Soirée Roland Petit par le Ballet de l’Opéra de Paris, au Palais Garnier. Vendredi 15 mars 2013.

Trois ballets : Le Rendez-vous, avec Nicolas Le Riche (je Jeune homme), Isabelle Ciaravola (La Plus belle fille du monde), Stéphane Phavorin (le Destin) et Hugo Vigliotti (le Bossu) ; Le Loup, avec Laëtitia Pujol (la Jeune fille), Benjamin Pech (le Loup), Valentine Colansante (la Bohémienne) et Christophe Duquenne (le Jeune homme) ; Carmen, avec Stéphane Bullion (Don José), Ludmila Pagliero (Carmen), Guillaume Charlot (Escamillo), Caroline Bance, Allister Madin et Maxime Thomas (les Chef-fe-s des brigands). 

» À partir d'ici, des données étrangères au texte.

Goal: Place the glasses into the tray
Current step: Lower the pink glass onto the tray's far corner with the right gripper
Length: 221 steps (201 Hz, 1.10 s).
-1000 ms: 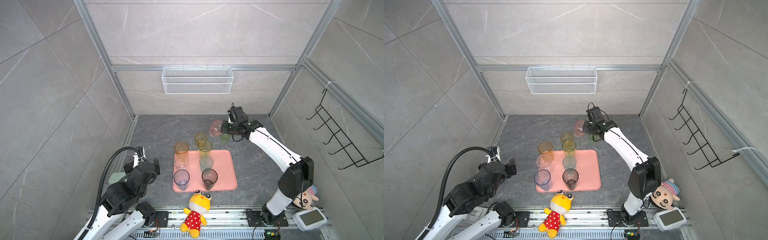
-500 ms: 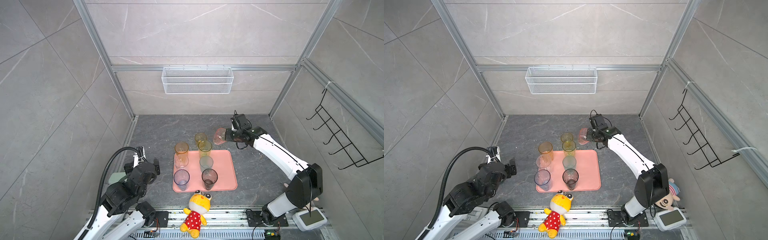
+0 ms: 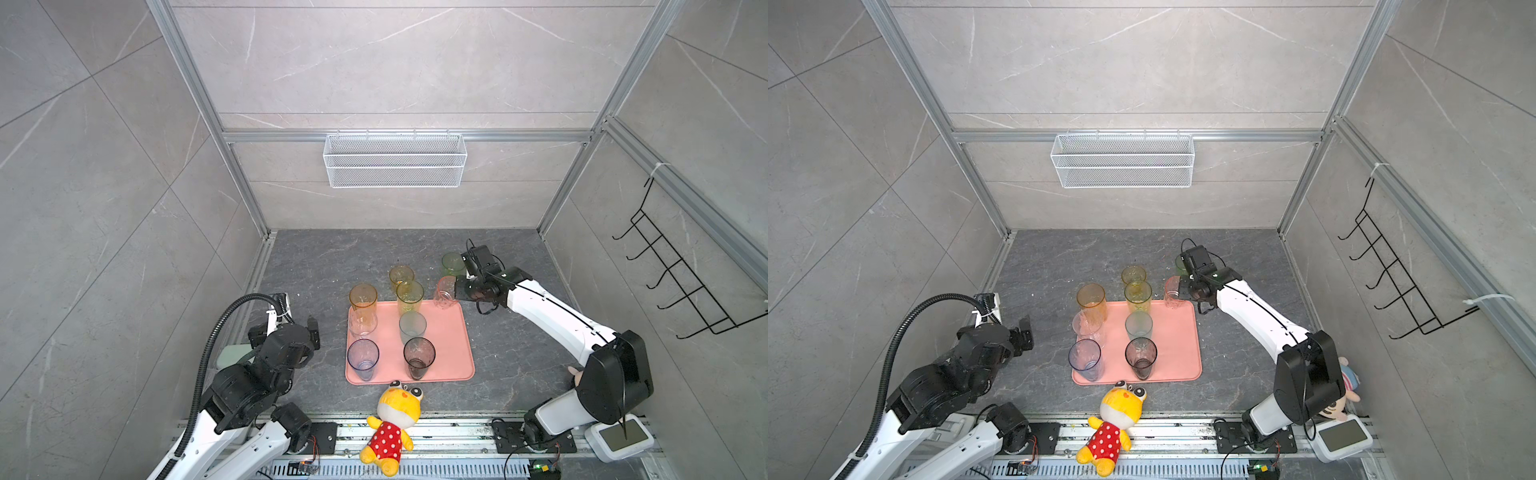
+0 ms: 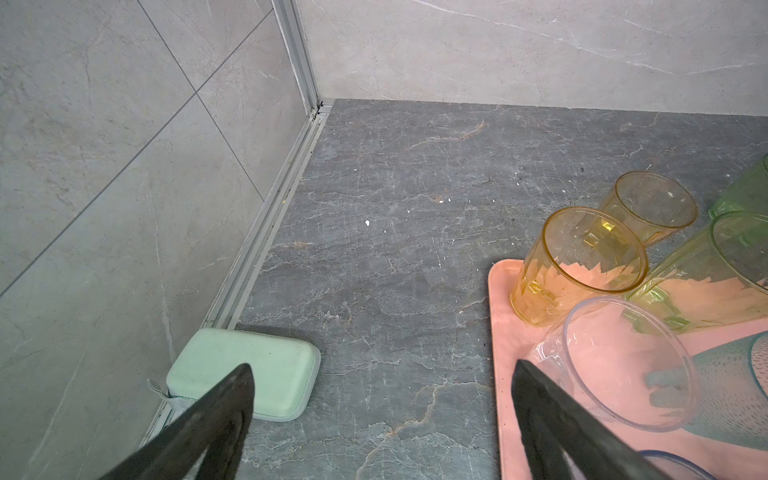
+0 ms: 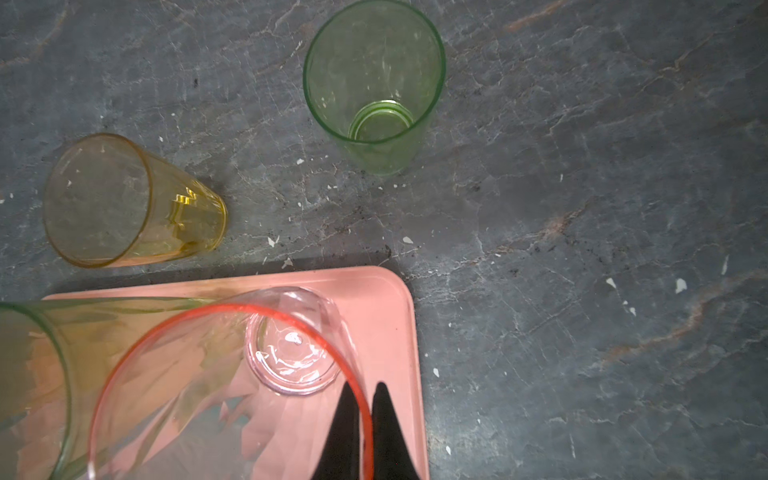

Carmen - Stéphane Bullion et Ludmila Pagliero

Carmen – Stéphane Bullion et Ludmila Pagliero

Avec cette soirée, le Ballet de l’Opéra de Paris salue la mémoire de Roland Petit, décédé le 10 juillet 2011. Je ne sais pas si ce programme rend vraiment hommage à son génie chorégraphique. À vrai dire, si l’on parle uniquement de danse, il est difficile à l’issue de ces trois ballets de définir vraiment ce qu’est le « style Roland Petit ». Du néo-classique un peu déjà-vu, un peu facile, qui en soit ne marque pas tant que ça. Pourtant, cette soirée est un des plus beaux hommages que l’on pouvait faire à Roland Petit, car au-delà de sa danse, elle salue surtout son immense talent à raconter des histoires.

Les trois ballets présentés sont des contes aux parfums très différents, même si les fins se rejoignent (dans un bain de sang). Ce sont des personnages, des ambiances,  des lieux où flottent un petit air de magie et de tragédie. C’est un livre que l’on ouvre, surprise, que va-t-on y trouver ?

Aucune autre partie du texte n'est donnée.